### [Directions for this task]
Copying exactly, give the lines in the material below from the one with "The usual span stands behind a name" to the one with "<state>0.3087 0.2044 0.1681", ends included, and nothing besides.

### [Supplied data]
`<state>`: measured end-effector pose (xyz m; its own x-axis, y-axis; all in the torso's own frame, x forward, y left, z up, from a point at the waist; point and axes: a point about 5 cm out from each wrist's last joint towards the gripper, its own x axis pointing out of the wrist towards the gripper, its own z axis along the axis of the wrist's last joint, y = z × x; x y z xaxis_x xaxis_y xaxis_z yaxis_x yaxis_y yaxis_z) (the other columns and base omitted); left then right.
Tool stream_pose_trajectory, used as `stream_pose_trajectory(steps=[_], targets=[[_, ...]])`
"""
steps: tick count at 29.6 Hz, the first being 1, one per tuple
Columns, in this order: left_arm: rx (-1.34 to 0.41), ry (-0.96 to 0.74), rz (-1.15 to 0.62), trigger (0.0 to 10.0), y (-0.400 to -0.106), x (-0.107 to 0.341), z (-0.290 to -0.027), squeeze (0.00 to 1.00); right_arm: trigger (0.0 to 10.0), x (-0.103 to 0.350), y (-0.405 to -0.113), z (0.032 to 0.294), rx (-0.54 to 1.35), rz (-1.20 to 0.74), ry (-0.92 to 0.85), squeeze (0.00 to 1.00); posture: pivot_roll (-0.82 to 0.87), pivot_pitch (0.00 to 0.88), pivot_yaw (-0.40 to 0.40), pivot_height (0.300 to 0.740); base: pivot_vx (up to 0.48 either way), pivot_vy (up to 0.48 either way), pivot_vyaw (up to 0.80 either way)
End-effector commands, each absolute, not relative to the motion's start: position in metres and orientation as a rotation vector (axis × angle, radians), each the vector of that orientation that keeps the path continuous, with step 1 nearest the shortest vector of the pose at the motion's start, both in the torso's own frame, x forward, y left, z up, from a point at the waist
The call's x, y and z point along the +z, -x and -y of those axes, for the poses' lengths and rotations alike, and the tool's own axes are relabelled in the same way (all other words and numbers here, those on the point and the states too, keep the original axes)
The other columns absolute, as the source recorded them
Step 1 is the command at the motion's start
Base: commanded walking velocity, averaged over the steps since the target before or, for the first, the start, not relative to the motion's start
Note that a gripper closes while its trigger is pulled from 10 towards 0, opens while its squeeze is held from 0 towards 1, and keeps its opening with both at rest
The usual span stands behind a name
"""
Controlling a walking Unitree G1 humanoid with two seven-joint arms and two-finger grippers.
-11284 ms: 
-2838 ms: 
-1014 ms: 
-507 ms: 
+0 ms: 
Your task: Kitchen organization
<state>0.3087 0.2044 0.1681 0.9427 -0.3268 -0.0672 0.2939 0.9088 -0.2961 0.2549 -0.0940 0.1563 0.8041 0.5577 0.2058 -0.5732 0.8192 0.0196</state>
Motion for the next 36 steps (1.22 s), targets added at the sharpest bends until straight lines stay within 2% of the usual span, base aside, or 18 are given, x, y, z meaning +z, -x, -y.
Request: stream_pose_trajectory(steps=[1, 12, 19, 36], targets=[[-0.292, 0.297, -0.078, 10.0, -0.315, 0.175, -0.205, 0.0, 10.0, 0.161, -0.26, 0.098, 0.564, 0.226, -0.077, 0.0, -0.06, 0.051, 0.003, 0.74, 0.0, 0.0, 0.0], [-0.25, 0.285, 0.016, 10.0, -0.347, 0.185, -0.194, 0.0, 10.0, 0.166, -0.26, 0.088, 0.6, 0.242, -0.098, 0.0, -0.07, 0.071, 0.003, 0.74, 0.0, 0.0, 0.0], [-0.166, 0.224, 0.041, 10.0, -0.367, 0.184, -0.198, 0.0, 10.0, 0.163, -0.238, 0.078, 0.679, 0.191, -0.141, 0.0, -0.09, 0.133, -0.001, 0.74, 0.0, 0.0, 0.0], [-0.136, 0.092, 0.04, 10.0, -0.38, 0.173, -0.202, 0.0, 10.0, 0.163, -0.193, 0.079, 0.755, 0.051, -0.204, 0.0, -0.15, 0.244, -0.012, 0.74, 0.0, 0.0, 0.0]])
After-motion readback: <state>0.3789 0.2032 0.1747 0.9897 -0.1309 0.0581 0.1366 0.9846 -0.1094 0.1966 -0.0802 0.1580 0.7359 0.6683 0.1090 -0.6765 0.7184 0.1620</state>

### [Solution]
The usual span stands behind a name
"""
Controlling a walking Unitree G1 humanoid with two seven-joint arms and two-finger grippers.
-11284 ms: 
-2838 ms: 
-1014 ms: 
-507 ms: 
+0 ms: 
Your task: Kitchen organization
<state>0.3087 0.2044 0.1681 0.9427 -0.3268 -0.0672 0.2939 0.9088 -0.2961 0.2549 -0.0940 0.1563 0.8041 0.5577 0.2058 -0.5732 0.8192 0.0196</state>

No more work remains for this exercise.